Yeah , eye opening for me. Does the Gibbs definition have a quantum version?

5. Jan 7, 2014

### tom.stoer

The von-Neumann entropy

$S_N = -k\,\text{tr}(\rho\,\ln\rho)$

with a density operator ρ is the basis for a quantum version of the Gibbs entropy. Note that no temperature has been introduced so far.

The Gibbs entropy follows for a special density operator.

$\rho=e^{-\beta H}$

6. Jan 7, 2014

### atyy

But isn't that only for the canonical ensemble?
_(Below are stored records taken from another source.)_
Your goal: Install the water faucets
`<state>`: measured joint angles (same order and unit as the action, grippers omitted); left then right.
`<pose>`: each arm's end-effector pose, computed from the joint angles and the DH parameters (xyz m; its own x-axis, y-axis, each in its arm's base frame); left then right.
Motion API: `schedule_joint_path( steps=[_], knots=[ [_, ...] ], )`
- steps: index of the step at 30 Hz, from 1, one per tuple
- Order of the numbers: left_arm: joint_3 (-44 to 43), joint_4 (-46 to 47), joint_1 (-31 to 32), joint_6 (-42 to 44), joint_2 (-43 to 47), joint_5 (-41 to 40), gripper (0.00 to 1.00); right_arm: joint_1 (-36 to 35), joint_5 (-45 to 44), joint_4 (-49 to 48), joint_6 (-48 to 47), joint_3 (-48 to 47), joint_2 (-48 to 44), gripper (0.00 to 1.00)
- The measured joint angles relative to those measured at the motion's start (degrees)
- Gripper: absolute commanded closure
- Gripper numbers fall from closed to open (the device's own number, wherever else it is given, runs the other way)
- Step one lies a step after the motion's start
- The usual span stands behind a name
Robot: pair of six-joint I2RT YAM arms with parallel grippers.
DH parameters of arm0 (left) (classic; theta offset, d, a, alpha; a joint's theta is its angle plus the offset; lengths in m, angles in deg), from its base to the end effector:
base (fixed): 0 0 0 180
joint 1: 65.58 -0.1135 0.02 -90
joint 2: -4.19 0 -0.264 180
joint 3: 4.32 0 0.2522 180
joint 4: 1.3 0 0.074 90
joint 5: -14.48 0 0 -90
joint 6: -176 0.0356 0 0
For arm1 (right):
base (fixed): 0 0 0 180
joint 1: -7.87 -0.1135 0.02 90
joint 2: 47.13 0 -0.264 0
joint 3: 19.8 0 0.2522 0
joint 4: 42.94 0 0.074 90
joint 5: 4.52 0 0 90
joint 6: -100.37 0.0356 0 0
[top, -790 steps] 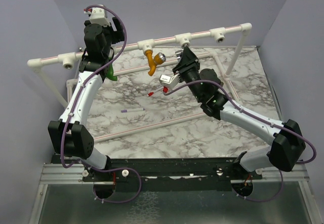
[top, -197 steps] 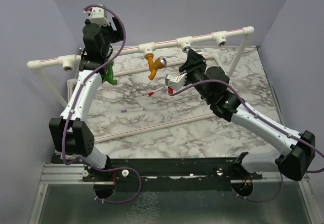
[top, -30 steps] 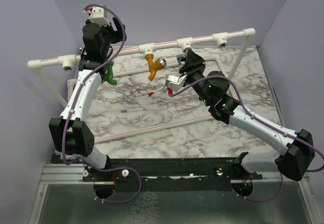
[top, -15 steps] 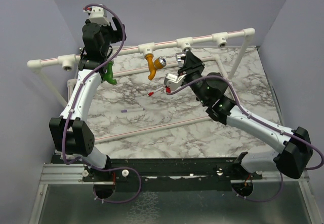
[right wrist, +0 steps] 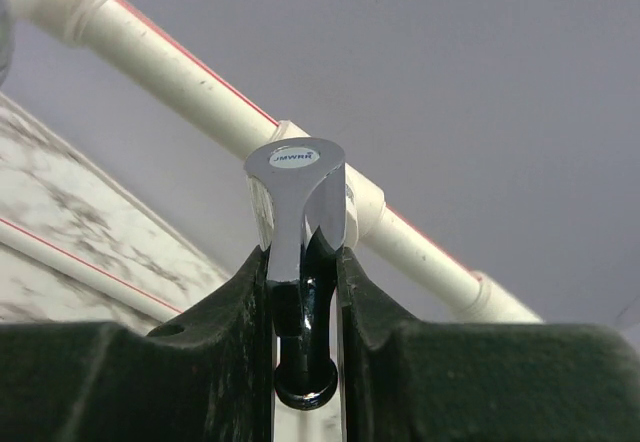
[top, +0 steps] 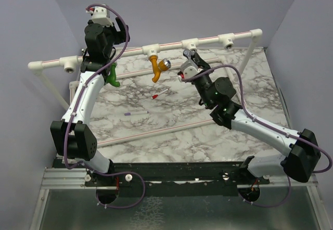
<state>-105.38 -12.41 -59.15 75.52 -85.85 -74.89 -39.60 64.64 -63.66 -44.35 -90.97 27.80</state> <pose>0.3749 -0.0426 0.4255 -0.0239 -0.1803 -0.9833 0.1206 0.9759 -0.1819 0.2159 0.2167 0.3832 0.4883 -0.5963 -0.6372 -0.1040 0.6852 -0.7209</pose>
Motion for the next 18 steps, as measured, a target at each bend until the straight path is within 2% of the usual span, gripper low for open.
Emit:
schedule_joint_path(
  steps=[9,18],
  knots=[
    [0.0,-0.22,0.0,-0.04,0.07,0.0,0.19,-0.11,-6.01,-5.84,28.5,0.87,0.35,0.99],
    [0.0,-0.31,0.0,-0.11,0.11,0.02,0.19,-0.11,-12.81,-6.36,56.13,0.79,0.39,0.99]
  ],
)
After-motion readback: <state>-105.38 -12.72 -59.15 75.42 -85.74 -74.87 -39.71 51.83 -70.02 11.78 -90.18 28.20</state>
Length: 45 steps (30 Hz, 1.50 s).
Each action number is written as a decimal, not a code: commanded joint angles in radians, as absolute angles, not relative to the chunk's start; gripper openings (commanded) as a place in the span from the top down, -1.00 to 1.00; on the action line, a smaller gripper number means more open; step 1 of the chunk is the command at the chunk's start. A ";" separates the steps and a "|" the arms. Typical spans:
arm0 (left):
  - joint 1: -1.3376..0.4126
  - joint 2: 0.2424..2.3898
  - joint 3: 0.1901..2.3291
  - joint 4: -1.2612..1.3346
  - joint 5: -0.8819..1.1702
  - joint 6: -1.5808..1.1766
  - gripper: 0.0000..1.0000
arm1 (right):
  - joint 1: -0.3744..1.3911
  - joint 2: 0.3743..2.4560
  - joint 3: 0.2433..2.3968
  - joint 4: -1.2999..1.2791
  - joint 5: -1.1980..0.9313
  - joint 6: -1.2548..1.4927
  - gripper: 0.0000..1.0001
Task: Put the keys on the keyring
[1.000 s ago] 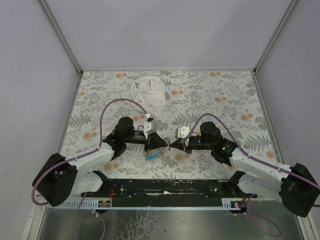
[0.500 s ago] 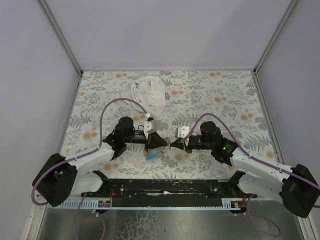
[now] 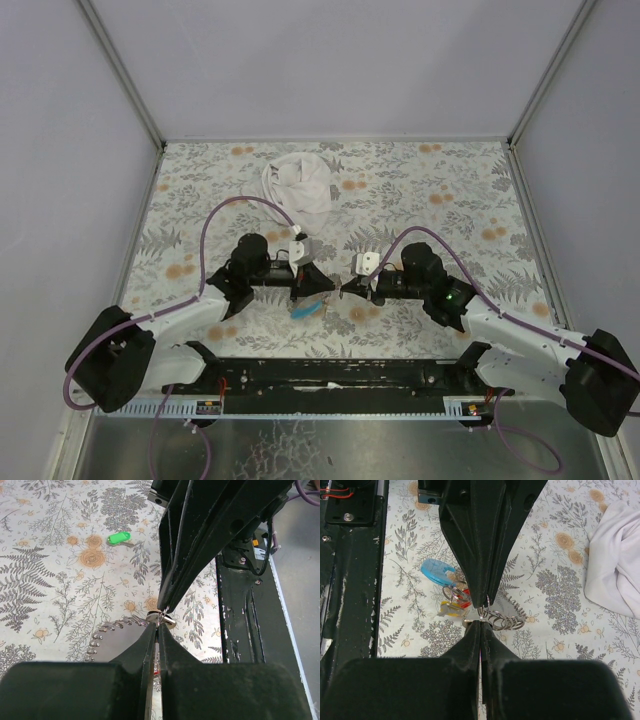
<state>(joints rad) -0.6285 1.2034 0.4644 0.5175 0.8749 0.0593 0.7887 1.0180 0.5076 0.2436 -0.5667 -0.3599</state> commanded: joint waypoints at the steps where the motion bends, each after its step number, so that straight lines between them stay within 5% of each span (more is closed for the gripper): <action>1: -0.634 1.212 0.490 0.537 0.864 0.046 1.00 | 0.785 1.008 0.554 0.293 -0.572 -0.378 1.00; 32: -0.632 1.163 0.333 0.978 0.564 -0.396 1.00 | 0.793 1.064 0.559 0.270 -0.531 -0.410 1.00; 38: -0.635 1.194 0.325 1.030 0.606 -0.407 1.00 | 0.792 1.042 0.528 0.333 -0.512 -0.390 0.68; 45: -0.637 1.211 0.334 1.031 0.645 -0.394 1.00 | 0.793 1.028 0.504 0.394 -0.478 -0.375 0.55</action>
For the microcanonical ensemble, doesn't one use

$\rho=\frac{\delta(H-E)}{\omega(E)}$

7. Jan 7, 2014

### tom.stoer

But this is equivalent to a ρ where only the states of a fixed E do contribute, the general expression introduced by von Neumann is still valid (I agree that the the second formula holds only for the canonical ensemble)

You have

$\rho = \omega^{-1}(E) \, \delta(H-E) = P_E \to \sum_n p_n |n\rangle\langle n| = \omega^{-1}(E) \, \sum_{n; E_n = E} |n\rangle\langle n|$

8. Jan 7, 2014

### atyy

Yes, I agree the standard method for the microcanonical ensemble is to use the microcanonical density matrix in the von Neumann entropy (which I usually think of as the generalization of the classical Gibbs entropy). I'm not sure this is correct, but it seems that if I work in the energy basis, and there are $N$ discrete states of energy $E$, then the microcanonical ensemble gives $p(E)=1/N$ and the von Neumann entropy is $\sum_{N} - \frac{1}{N}\ln{\frac{1}{N}} = \ln{N}$. So the microcanonical entropy is something like log(number of states).

But that seems closer to Eq 5 in http://arxiv.org/abs/1304.2066, which they call the "Boltzmann entropy". Their Eq 6, which they call the "Gibbs entropy" seems different from what one would get from the microcanonical ensemble and the von Neumann entropy or what is usually called the Gibbs entropy.

Last edited: Jan 7, 2014
9. Jan 7, 2014

### vanhees71

The equilibrium distribution is always maximizing the entropy under the given contraints, which is defined as the von Neumann entropy in quantum statistical mechanics. This can be founded on information-theoretical ideas by Shannon and Jaynes.

Anyway, assuming that the correct entropy is given by the von Neumann entropy. The constraint for the microcanonical ensemble, applicable to a closed system, is that energy is precisely constant, i.e., the Statistical Operator must be given by
$$\hat{R}_{\text{can}}=\sum_{j} P_j |E,j \rangle \langle E,j|,$$
where for simplicity I've assumed that the energy eigenspace at the given eigenvalue $E$ of the Hamiltonian is spanned by a discrete set of orthonormalized eigenvectors.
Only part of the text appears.